Martha Wainwright joue, mais elle ne joue pas à Piaf non plus. De toute façon, difficile de confondre les deux. Martha reste Martha, encore une fois avec ses feuilles de paroles pour la rassurer en cas de perte de mémoire. Et perte de mémoire il y a eu.

Mais même quand Martha a cafouillé, on a apprécié. «Je l'ai apprise ce matin», a-t-elle admis en parlant de Quand j'aime une fois. Quelques secondes plus tard, elle a trébuché à deux reprises sur la première ligne. La foule a ri; elle aussi.
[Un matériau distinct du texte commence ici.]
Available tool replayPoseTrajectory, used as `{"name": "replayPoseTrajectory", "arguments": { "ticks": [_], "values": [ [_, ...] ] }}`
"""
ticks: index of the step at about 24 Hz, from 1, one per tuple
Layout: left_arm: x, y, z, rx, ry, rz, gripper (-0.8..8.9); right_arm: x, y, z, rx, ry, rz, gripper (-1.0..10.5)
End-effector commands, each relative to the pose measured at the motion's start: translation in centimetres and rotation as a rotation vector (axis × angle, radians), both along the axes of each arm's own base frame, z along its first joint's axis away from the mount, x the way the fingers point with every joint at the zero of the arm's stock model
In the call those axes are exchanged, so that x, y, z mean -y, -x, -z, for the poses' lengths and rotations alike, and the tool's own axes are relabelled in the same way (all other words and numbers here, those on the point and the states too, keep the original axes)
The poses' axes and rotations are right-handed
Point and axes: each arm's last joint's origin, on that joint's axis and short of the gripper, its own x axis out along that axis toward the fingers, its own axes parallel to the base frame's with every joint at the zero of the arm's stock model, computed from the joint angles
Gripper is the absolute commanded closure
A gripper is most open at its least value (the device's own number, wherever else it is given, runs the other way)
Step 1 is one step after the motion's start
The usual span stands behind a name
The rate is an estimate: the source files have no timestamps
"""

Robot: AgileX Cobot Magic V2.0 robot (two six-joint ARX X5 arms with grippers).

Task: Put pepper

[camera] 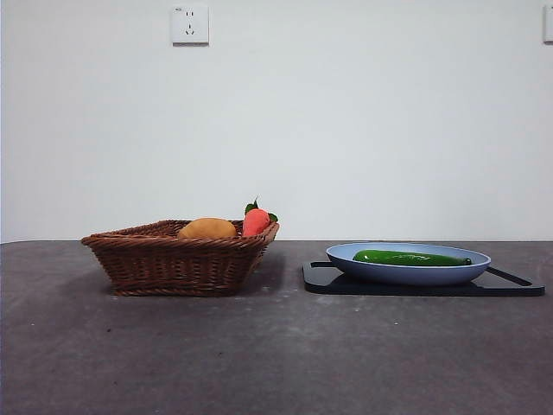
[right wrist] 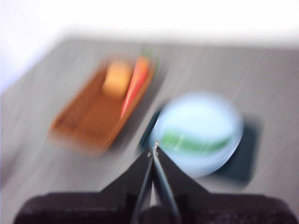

La beauté semblait même se dégager de ses erreurs. Ce doit être cela, la grâce.

La même beauté aussi émanait de son français cassé, quand on devinait son accent anglais sur la dernière syllabe de certains mots.

En rappel, elle a offert une pièce de son répertoie anglo, Bloody Mother Fucker Ass Hole.

Il faudra attendre l'automne prochain pour la sortie du disque inspiré par Piaf. À en juger par le concert d'hier, l'épisode ne marque pas une pause dans son parcours créatif. Parlons plutôt d'un détour. Et ce détour l'amène visiblement ailleurs, autant musicalement qu'émotionnellement. On a hâte de voir la suite.